Solitude

La douceur du temps, en ce début de janvier, et le soleil invitaient chacun à la promenade.

Nous avons poussé la porte du premier restaurant trouvé sur notre chemin. L’endroit, à l’allure d’une cantine d’entreprise, proposait ses plats principaux photographiés sur de grandes affiches. Nous avons attendu, avec nos plateaux en main devant les cuisines, après avoir sélectionné et réglé nos choix à la caisse, dans l’espoir que notre numéro soit appelé rapidement pour récupérer notre repas.
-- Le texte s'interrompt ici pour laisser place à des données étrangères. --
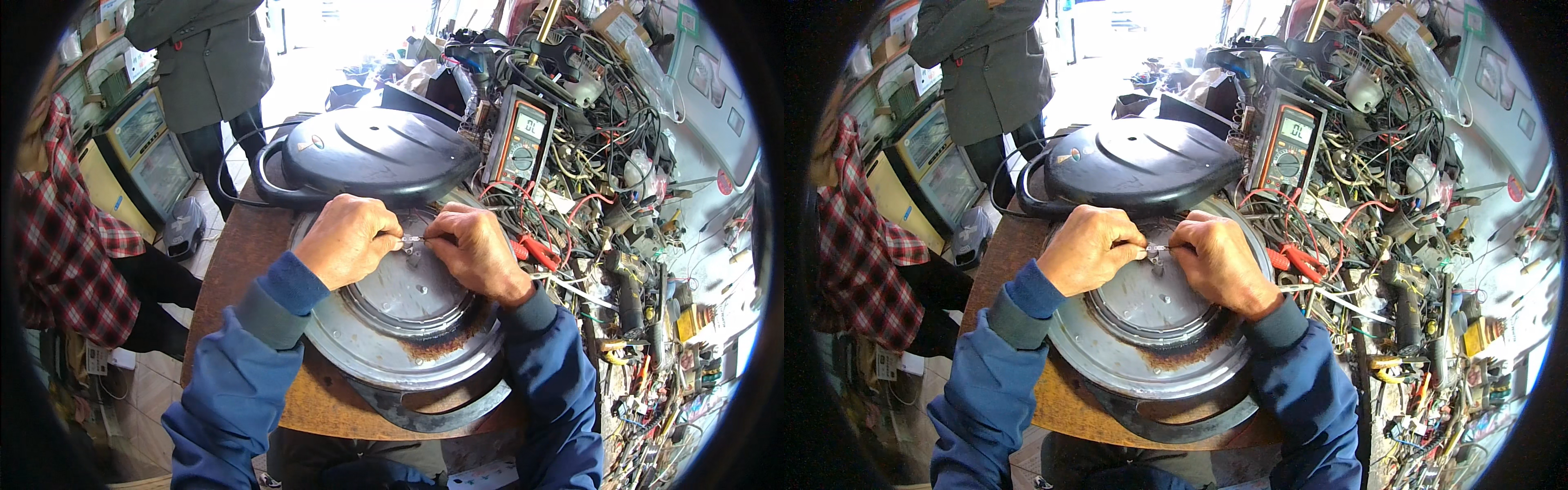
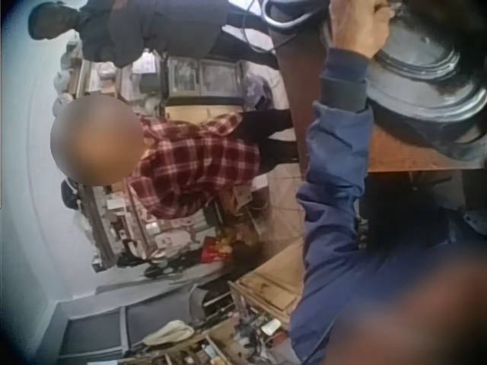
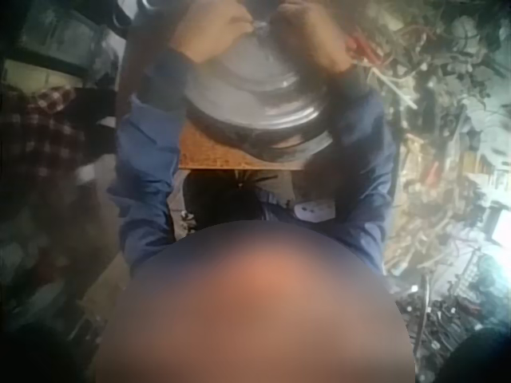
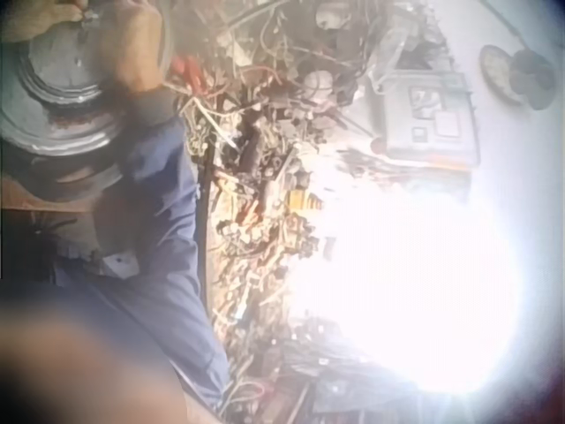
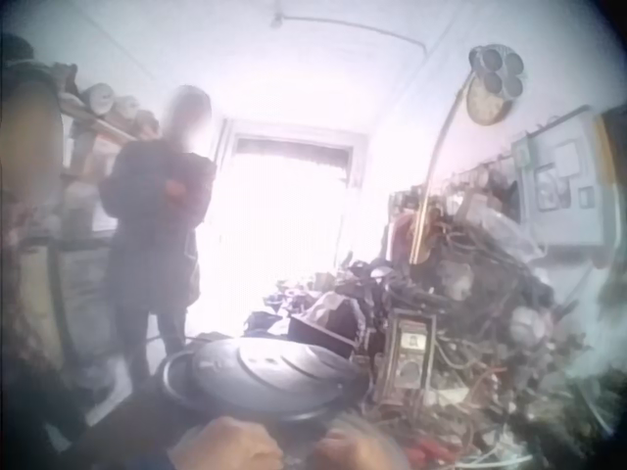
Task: The person uses a screwdriver to manipulate a small component on the bottom of a black electric kettle. They then use a multimeter to test the electrical continuity of the kettle's internal wiring.
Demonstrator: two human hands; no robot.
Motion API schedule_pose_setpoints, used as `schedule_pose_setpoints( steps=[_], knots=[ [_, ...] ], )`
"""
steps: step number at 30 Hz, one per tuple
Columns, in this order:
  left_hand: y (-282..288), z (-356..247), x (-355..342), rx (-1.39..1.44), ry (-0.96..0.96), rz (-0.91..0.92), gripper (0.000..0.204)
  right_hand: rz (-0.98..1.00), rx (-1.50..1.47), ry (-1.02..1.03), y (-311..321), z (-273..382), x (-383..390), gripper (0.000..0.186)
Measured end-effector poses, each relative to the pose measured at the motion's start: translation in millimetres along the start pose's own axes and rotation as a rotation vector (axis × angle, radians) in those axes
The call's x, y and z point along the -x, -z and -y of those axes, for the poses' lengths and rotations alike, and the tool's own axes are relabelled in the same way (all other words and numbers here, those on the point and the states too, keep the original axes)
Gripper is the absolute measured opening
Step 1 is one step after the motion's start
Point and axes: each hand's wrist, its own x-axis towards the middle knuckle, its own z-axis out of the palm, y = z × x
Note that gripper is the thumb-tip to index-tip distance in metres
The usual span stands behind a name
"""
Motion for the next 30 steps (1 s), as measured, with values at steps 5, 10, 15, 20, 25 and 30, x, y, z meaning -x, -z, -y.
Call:
schedule_pose_setpoints(
  steps=[5, 10, 15, 20, 25, 30],
  knots=[
    [2.4, -4.6, -1.6, 0.012, 0.005, 0.014, 0.015, 0.047, -0.062, 0.069, 8.0, -10.5, -5.4, 0.012],
    [2.3, -3.3, 1.0, 0.019, 0.032, 0.018, 0.015, 0.056, -0.082, 0.054, 4.6, -9.7, -6.9, 0.013],
    [3.5, -5.2, -1.0, 0.004, 0.017, 0.03, 0.015, 0.055, -0.134, 0.08, 7.1, -14.1, -5.9, 0.014],
    [2.7, -2.7, -0.1, 0.01, 0.016, 0.024, 0.014, 0.056, -0.121, 0.082, 5.5, -14.6, -5.8, 0.012],
    [2.0, -2.5, 0.3, -0.003, 0.016, 0.009, 0.014, 0.025, -0.021, 0.028, 5.9, -2.0, -0.7, 0.012],
    [-1.4, -1.4, 2.6, 0.009, 0.021, 0.001, 0.015, 0.034, -0.062, -0.019, 6.1, -7.2, -1.0, 0.014]
  ],
)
Une longue file de clients majoritairement vêtus de jeans et de parkas patientaient devant nous, les yeux fixés sur leurs téléphones. Certaines personnes affichaient un calme serein, alors que d’autres semblaient agacées et que des enfants hurlaient en se roulant par terre pour manifester leur mécontentement.
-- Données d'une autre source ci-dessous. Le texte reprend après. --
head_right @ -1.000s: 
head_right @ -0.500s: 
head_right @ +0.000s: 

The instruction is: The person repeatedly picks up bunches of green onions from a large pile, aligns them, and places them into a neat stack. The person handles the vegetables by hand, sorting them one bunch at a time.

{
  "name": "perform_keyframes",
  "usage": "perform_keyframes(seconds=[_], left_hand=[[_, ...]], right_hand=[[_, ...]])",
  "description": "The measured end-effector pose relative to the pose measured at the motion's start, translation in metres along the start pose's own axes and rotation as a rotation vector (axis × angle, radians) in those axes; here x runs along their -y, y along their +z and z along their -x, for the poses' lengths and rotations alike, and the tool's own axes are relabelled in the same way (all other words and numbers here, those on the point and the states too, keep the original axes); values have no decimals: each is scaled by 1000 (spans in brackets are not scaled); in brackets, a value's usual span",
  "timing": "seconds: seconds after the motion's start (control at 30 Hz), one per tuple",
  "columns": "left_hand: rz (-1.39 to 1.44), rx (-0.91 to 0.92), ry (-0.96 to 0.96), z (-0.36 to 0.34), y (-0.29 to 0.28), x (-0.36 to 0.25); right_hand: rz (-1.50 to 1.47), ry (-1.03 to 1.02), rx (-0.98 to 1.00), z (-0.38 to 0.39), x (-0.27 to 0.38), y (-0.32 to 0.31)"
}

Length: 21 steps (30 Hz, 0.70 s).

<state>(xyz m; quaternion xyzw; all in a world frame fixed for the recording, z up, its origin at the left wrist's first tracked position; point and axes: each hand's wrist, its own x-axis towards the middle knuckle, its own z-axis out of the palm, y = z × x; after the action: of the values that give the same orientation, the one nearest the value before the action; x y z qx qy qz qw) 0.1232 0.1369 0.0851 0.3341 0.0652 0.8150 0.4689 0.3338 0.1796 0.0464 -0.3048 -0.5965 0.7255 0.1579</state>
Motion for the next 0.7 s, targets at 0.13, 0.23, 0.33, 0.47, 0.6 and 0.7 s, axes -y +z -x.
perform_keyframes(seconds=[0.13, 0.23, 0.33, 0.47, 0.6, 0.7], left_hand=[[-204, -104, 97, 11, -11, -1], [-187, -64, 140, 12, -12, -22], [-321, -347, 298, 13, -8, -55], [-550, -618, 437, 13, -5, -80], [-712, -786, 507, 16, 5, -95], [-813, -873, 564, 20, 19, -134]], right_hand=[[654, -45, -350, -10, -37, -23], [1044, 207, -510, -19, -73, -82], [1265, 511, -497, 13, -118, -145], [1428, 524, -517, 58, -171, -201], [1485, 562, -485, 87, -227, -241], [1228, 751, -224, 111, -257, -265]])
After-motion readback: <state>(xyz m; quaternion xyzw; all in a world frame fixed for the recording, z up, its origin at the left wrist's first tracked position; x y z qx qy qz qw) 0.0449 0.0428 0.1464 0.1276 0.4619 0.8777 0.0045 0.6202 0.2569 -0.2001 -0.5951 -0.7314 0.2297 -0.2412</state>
Nous repérons une place, une fois notre viande cuite, avec la liberté de prendre les légumes à volonté.

Un mur de distributeurs automatiques de café et autres boissons formait une barrière qui nous protégeait du passage incessant des poussettes et des gamins turbulents qui se défoulaient dans les allées.
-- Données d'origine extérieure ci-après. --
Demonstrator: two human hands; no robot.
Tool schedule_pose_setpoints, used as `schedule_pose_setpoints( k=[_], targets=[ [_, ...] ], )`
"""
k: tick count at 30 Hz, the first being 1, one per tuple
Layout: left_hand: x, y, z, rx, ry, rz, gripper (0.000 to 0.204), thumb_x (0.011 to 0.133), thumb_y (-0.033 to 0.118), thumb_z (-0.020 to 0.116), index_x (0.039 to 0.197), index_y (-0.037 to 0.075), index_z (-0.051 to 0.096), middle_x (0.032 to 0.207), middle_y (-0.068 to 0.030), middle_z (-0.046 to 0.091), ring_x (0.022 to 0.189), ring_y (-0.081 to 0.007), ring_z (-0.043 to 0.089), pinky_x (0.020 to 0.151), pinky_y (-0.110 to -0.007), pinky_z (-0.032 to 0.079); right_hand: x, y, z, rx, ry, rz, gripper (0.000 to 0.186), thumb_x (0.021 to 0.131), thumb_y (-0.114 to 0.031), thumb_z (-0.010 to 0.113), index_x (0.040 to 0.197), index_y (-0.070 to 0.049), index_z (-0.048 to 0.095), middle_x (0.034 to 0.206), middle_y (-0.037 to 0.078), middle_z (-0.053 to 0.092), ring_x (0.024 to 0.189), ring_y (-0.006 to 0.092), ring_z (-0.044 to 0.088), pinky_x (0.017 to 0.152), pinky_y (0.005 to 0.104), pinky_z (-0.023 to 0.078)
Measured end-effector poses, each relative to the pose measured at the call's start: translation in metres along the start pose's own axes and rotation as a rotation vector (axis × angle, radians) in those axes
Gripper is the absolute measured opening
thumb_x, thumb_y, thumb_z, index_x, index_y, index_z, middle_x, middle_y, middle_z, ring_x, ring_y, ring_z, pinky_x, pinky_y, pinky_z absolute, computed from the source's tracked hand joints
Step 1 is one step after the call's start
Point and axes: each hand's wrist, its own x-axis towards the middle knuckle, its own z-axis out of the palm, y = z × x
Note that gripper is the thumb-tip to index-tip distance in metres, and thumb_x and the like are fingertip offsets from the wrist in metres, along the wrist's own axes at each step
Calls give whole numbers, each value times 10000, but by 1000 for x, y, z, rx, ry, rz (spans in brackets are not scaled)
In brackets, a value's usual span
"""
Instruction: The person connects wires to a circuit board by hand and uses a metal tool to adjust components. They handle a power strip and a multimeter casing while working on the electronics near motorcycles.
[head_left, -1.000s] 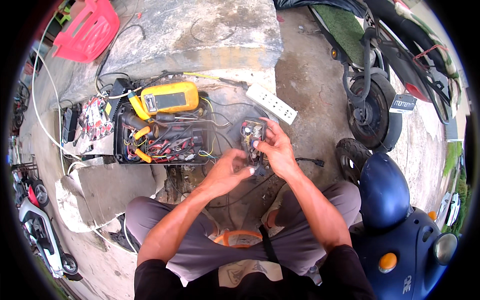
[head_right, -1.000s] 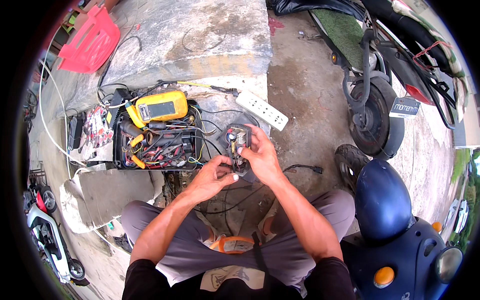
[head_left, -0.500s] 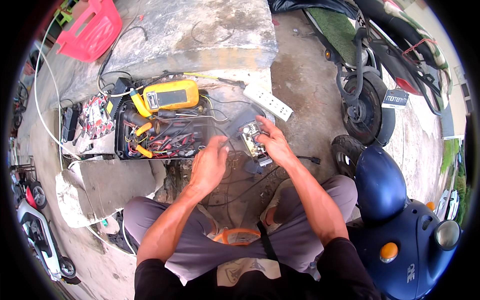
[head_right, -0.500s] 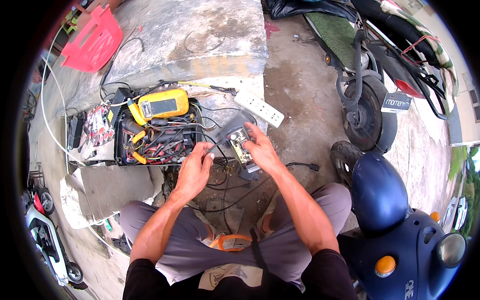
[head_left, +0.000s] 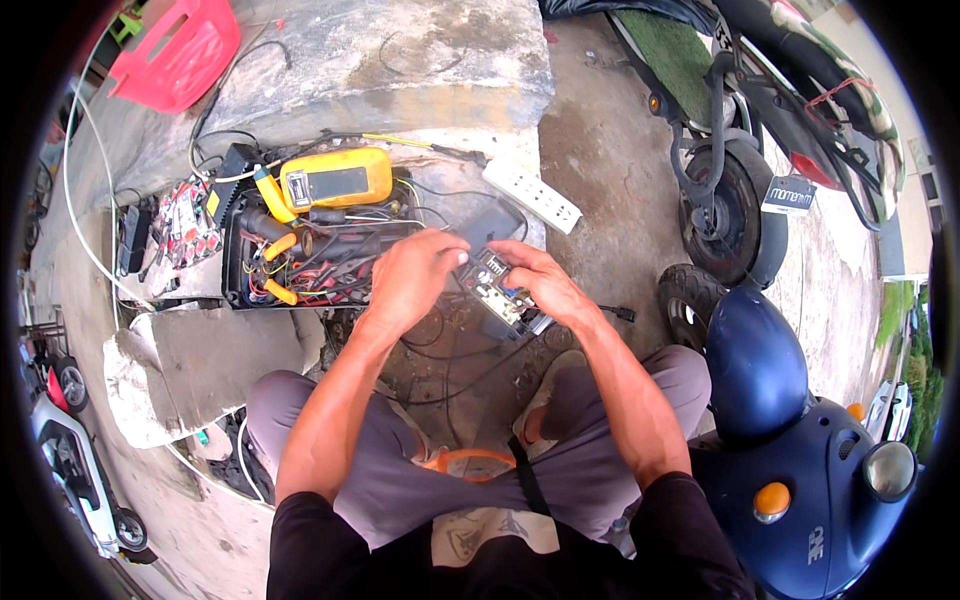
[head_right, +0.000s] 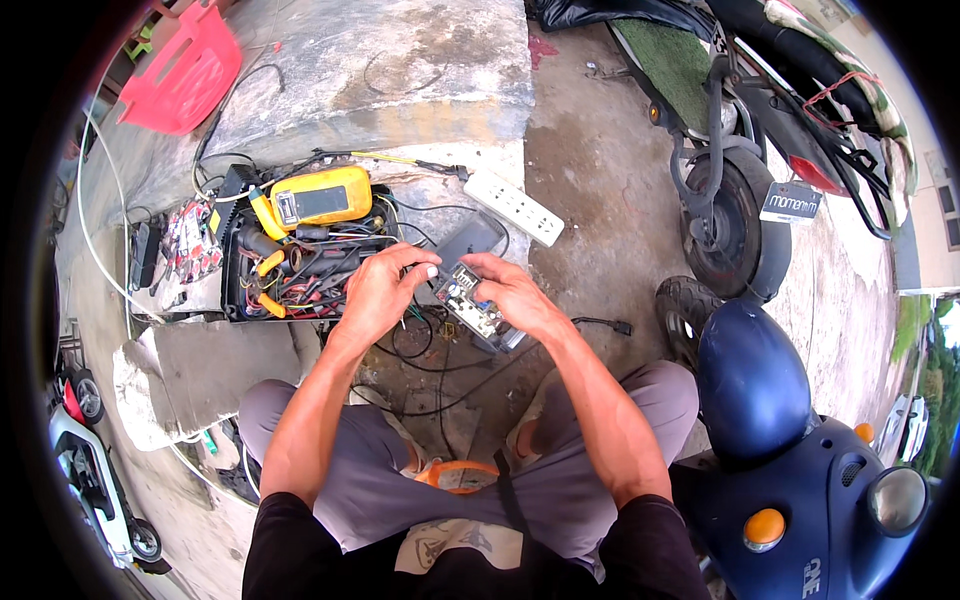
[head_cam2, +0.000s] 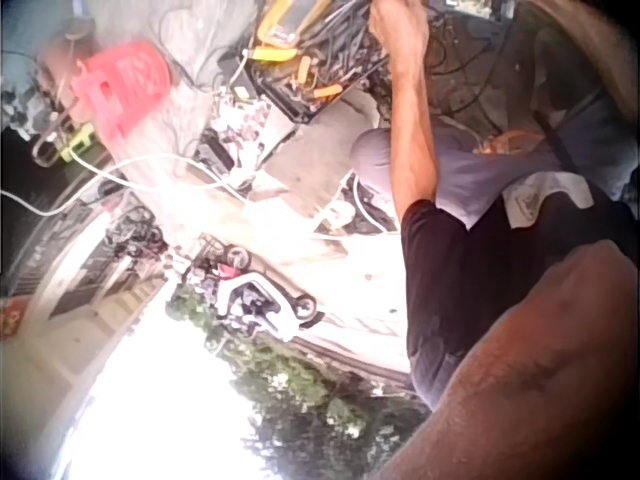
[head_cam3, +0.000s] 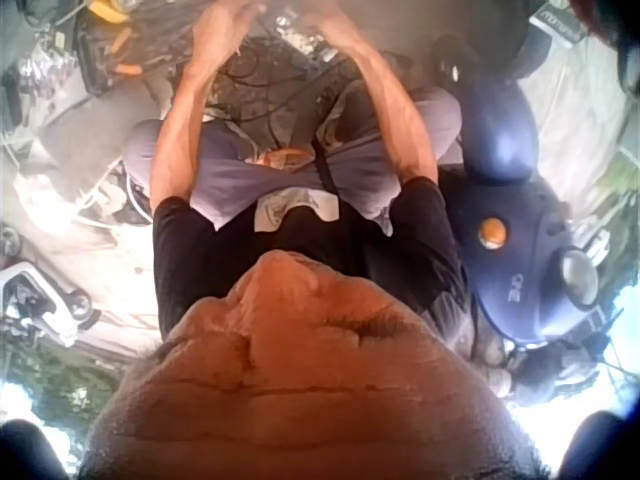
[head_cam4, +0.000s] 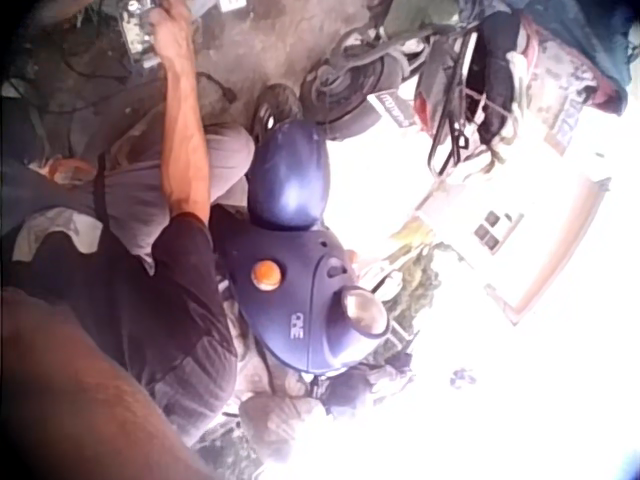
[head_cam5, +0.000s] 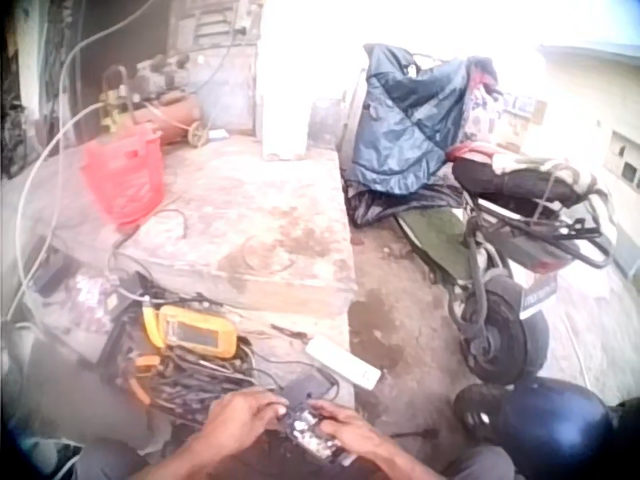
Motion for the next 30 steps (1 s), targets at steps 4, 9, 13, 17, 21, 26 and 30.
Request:
schedule_pose_setpoints(
  k=[4,9,13,17,21,26,30],
  targets=[
    [6,-11,5,-99,-56,-59,220,1024,242,696,1185,158,821,1164,-84,789,1092,-329,748,956,-437,555,-3,-10,2,41,7,19,529,1004,-176,618,1503,0,605,1363,106,692,1235,188,635,1059,335,501],
    [14,-21,5,-168,-103,-102,220,1018,245,706,1189,176,825,1160,-89,799,1093,-295,753,975,-422,551,-1,-10,0,-24,27,8,580,1090,-425,658,1448,31,637,1287,114,729,1184,185,664,1029,339,511],
    [11,-18,7,-87,-30,6,190,978,84,756,1152,86,834,1013,-85,794,1020,-226,690,966,-359,532,-2,-12,4,-77,35,3,596,1072,-468,694,1398,29,670,1252,103,744,1149,167,660,1013,332,511],
    [11,-13,3,-69,-54,36,198,946,41,773,1126,89,839,1013,-72,793,979,-227,623,947,-369,524,-3,-14,3,-56,-8,12,569,1064,-480,708,1332,22,706,1166,83,765,1082,144,659,962,326,519],
    [10,-9,-1,-66,-43,141,211,919,13,782,1107,88,841,987,-57,784,941,-231,599,919,-374,525,-3,-16,2,-50,-8,66,499,1049,-450,717,1257,2,740,1077,58,762,988,132,646,885,322,517],
    [6,-7,-4,14,-25,290,221,897,-6,781,1089,87,839,948,-53,762,937,-250,597,907,-385,526,-4,-19,5,-89,4,116,466,1007,-429,725,1216,-14,752,1028,40,740,947,136,627,850,333,502],
    [3,-2,-7,46,-15,349,202,901,-1,782,1080,80,831,938,-55,752,939,-254,591,895,-393,521,-3,-20,7,-93,-6,147,436,989,-397,734,1181,-5,750,1007,42,735,908,127,614,803,324,485]
  ],
)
Une femme âgée arriva, son sac à main en bandoulière, tenant un plateau, sur lequel reposaient un verre et une assiette qui contenaient un beefsteak haché. Elle s’installa à une table proche de la mienne, dans un coin délimité par une cloison alvéolée et décorée des derniers vestiges de Noël.

À peine arrivée, elle repartit en laissant son plateau intact et revint avec une seconde portion de viande qu’elle disposa avec soin devant elle. Puis, méthodiquement, elle poursuivit ses allers et retours, en rapportant chaque fois une ration débordante de légumes. Bientôt, frites et haricots verts s’amoncelèrent avec la salade niçoise, le tout généreusement nappé d’un liquide verdâtre, étiqueté sur le présentoir sous le nom d’« épinards ».

Ces montagnes d’aliments, peu appétissantes, n’invitaient pas à la dégustation.

J’observais, intriguée par son étrange manège. Attendait elle quelqu’un de retardé ?

Mais au lieu de patienter, elle commença son repas sans hésiter, après avoir généreusement salé sa viande. Elle l’avala goulument, puis, sans la moindre pause ni la moindre gorgée d’eau, elle engloutit chaque plat empilé devant elle.

Que faisait-elle ici, seule face à ce festin disproportionné ? Est ce un rendez-vous manqué ? Une faim irrépressible ? Ou simplement un instant de solitude comblé par le souvenir d’un repas à deux ?

Je ne le saurai jamais. Elle disparut discrètement, laissant derrière elle deux plateaux vides.